1 2 3 4 5 6 7 8 9 10 11 12 13 14 15 16 17 18 19 20 21 22 23 24 25 26 27 28 29 30 31 32 33 34 35 36 37 38 39 40 41 42 43 44 45 46 47 48 49
– Аль хамду лилла! Тысяча извинений, саида, эта женщина – ваша родственница?
– Это моя внучка, – с гордостью ответила Амира. Он покачал головой:
– Великое сияние озарило вашу семью, саида. Амира подняла брови:
– Вы видели ее танцы?
– Бог послал мне это счастье, саида. Я восхищаюсь ее танцами. Прекрасен танец солнечных бликов на Ниле, танец птиц в облаках, но танцы Камилии несравненны.
«Он назвал ее Камилией», – недовольно подумала Амира.
– Я слышал, – продолжал Фахед, – что ее муж погиб в Шестидневной войне – он, конечно, в раю. И оставил Камилию с ребенком.
– Да, Зейнаб – хорошее дитя, благодарение Богу, – сдержанно отозвалась Амира. Она была поставлена в тупик неожиданным отклонением гостя от этикетной беседы. Разговор о Камилии нарушал задуманный ход встречи.
– Я очень давно мечтаю встретиться с ней, но никто из моих знакомых не мог представить меня. Я хотел быть представленным по всем правилам, чтобы не оскорбить ее.

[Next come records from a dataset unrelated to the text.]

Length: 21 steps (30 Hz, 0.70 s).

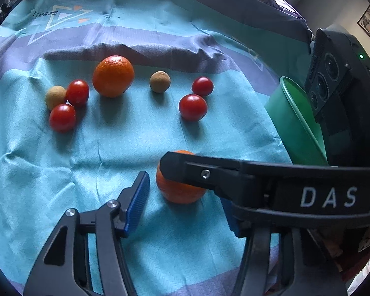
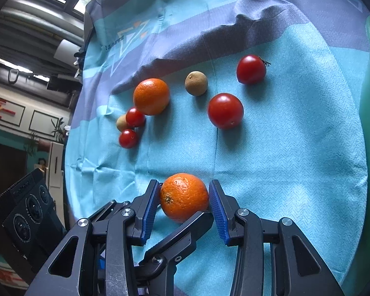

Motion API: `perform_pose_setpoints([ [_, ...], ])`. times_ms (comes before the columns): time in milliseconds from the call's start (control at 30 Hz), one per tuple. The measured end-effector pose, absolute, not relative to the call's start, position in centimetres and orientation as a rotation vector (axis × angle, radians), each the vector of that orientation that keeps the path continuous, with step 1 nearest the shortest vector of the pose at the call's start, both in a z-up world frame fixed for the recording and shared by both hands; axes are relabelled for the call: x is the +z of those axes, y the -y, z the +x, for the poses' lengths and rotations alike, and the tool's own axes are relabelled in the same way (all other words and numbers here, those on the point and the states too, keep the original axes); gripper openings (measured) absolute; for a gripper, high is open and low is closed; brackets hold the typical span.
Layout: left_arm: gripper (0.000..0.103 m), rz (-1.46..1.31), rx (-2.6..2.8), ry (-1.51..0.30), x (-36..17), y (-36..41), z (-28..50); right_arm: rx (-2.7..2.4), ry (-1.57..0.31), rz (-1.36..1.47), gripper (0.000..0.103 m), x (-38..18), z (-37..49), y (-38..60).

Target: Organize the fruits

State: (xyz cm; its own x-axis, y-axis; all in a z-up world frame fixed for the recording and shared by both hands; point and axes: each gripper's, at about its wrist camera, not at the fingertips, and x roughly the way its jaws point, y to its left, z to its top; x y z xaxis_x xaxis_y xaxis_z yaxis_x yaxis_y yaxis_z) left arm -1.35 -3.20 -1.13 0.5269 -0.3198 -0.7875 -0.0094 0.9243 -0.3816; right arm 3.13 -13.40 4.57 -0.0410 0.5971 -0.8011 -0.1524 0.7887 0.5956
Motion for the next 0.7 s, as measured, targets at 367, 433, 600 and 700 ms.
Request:
perform_pose_setpoints([
  [367, 0.042, -0.319, -0.168, -0.955, 0.3, 3.3, -2.1, 0.625, -1.436, 0.304, 0.043, 6.0, 2.5, 12.9],
  [433, 0.042, -0.301, -0.165, -0.922, 1.3, 3.5, -2.5, 0.636, -1.41, 0.306, 0.043, 6.9, 2.4, 13.0],
  [600, 0.041, -0.272, -0.172, -0.836, 4.1, 4.6, -2.9, 0.641, -1.311, 0.297, 0.043, 10.1, 2.3, 13.9],
  [700, 0.042, -0.238, -0.204, -0.794, 5.8, 6.0, -2.7, 0.637, -1.235, 0.286, 0.043, 11.9, 2.3, 15.3],
])
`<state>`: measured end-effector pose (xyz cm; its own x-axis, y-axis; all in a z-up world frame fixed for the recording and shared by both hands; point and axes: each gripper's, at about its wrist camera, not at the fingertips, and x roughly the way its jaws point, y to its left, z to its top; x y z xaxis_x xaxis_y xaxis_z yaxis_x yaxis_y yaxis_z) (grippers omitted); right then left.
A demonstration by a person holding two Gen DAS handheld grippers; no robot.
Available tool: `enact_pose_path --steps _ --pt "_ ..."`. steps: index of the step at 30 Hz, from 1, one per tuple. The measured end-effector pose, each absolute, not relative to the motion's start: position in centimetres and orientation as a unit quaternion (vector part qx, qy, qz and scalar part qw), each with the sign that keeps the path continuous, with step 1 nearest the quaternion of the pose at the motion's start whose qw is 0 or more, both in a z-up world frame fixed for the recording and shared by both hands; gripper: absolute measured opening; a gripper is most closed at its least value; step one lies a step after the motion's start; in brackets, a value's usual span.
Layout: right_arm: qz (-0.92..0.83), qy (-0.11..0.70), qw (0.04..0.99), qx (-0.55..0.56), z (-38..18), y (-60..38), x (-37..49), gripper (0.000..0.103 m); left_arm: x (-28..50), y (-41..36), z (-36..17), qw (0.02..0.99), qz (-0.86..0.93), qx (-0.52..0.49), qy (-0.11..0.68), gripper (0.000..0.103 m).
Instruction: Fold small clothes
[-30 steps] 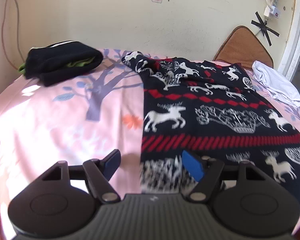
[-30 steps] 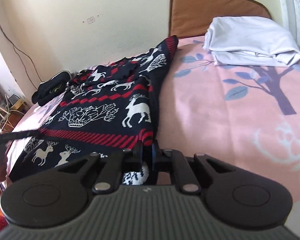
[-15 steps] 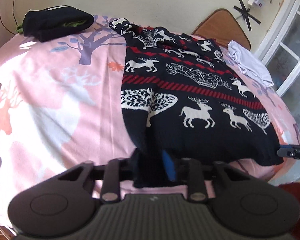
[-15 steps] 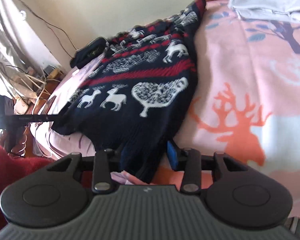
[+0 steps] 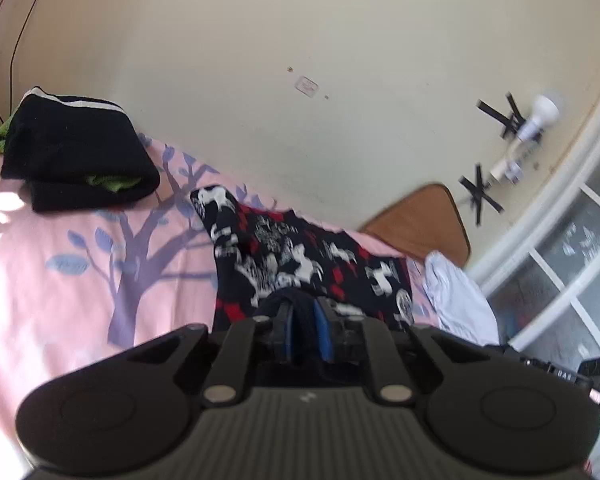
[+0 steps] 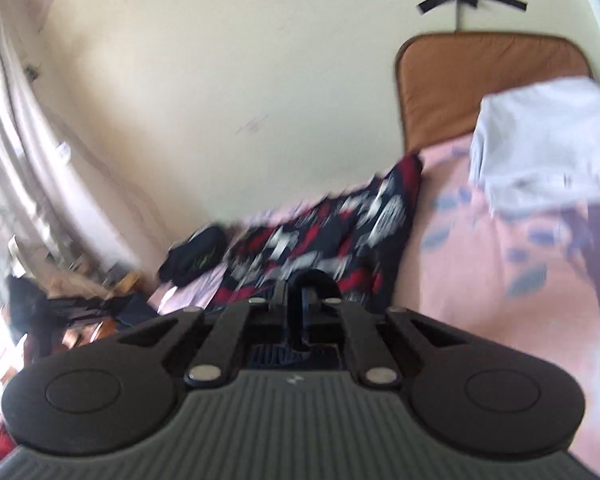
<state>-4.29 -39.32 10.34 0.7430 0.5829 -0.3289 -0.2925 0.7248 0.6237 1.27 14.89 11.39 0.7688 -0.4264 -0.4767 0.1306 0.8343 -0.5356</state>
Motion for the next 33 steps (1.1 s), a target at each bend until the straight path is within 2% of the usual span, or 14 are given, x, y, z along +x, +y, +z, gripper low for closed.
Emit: enact_pose_path --steps 2,3,6,8,11,13,14,15,16,19,21,26,29,33 --pt "0.188 0.286 0.910 0.236 9.7 -37.6 0.2 0.026 4.9 14.4 10.1 0.910 -0.084 -0.242 0.325 0.048" --pt "0.155 0.310 0.915 0.204 9.2 -37.1 1.3 0.047 6.0 14.3 9.3 0.906 -0.058 -0.237 0.345 0.048" --pt "0.177 0.318 0.910 0.201 7.9 -37.7 -0.1 0.047 5.2 14.6 7.6 0.900 -0.088 -0.235 0.357 0.056" --pt "0.188 0.319 0.903 0.217 6.7 -39.0 -2.1 0.052 3.9 14.6 6.9 0.900 -0.088 -0.228 0.360 0.074" --pt "0.189 0.342 0.893 0.224 4.5 -39.8 -4.3 0.059 2.8 14.0 5.8 0.892 -0.115 -0.220 0.379 0.075" --pt "0.196 0.356 0.885 0.227 3.6 -39.1 -4.9 0.059 2.7 12.9 5.2 0.888 -0.121 -0.199 0.395 0.058" --pt "0.199 0.353 0.887 0.222 3.4 -38.6 -5.1 0.058 2.9 12.3 4.7 0.887 -0.117 -0.180 0.409 0.021" --pt "0.202 0.353 0.890 0.207 3.6 -37.9 -5.2 0.037 2.9 11.8 4.3 0.887 -0.101 -0.149 0.425 0.008" --pt "0.199 0.359 0.893 0.184 4.0 -37.2 -5.2 0.010 2.5 11.8 4.2 0.891 -0.104 -0.135 0.421 0.008" --pt "0.178 0.366 0.905 0.124 5.1 -36.4 -4.6 0.008 1.9 12.8 4.6 0.884 -0.110 -0.118 0.439 0.009" --pt "0.195 0.384 0.894 0.120 5.5 -37.6 -3.4 0.010 1.9 13.1 5.0 0.879 -0.101 -0.110 0.453 0.025" --pt "0.210 0.330 0.912 0.122 11.0 -39.9 0.8 0.035 3.5 13.4 9.9 0.907 -0.086 -0.078 0.405 0.051" --pt "0.223 0.310 0.917 0.118 13.6 -38.3 6.6 0.036 8.2 10.9 13.8 0.930 -0.099 -0.037 0.352 0.059" --pt "0.242 0.325 0.907 0.115 13.2 -34.4 16.8 0.054 17.7 4.9 14.1 0.938 -0.131 0.016 0.321 0.081"
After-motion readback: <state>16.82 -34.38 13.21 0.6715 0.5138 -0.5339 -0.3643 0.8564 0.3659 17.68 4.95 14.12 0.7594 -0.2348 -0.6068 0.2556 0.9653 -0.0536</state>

Амира удивленно моргнула. Неужели он имеет в виду… Желая проверить свою догадку, она непринужденно улыбнулась и заметила:
– У вашей жены хороший характер, мистер Фахед, если вы восхищаетесь другими женщинами, не опасаясь ее ревности.
– У моей жены прекрасный характер, саида, но она мне уже не жена. Я с ней развелся пять лет назад. У меня восемь детей, и все они живут самостоятельно. Я наслаждаюсь покоем и коллекционирую древности. Здоровье у меня превосходное, я богат и детей своих обеспечил. – Он поставил на блюдце пустую чашку и недоуменно покачал головой. – Я удивляюсь, саида, почему ваша красавица внучка не выходит снова замуж.
Амира поняла, что ее догадка была верной – мистер Фахед завел речь о сватовстве. Она перечисляла в уме все несомненные достоинства неожиданного жениха: не женат, не желает детей от новой жены – у него уже их восемь, здоров, материально обеспечен, даже, наверное, очень богат – и увлечен Камилией. Все же она возразила:
– Мужчины могут восхищаться танцовщицей, мистер Фахед, но немногие захотят жениться на ней.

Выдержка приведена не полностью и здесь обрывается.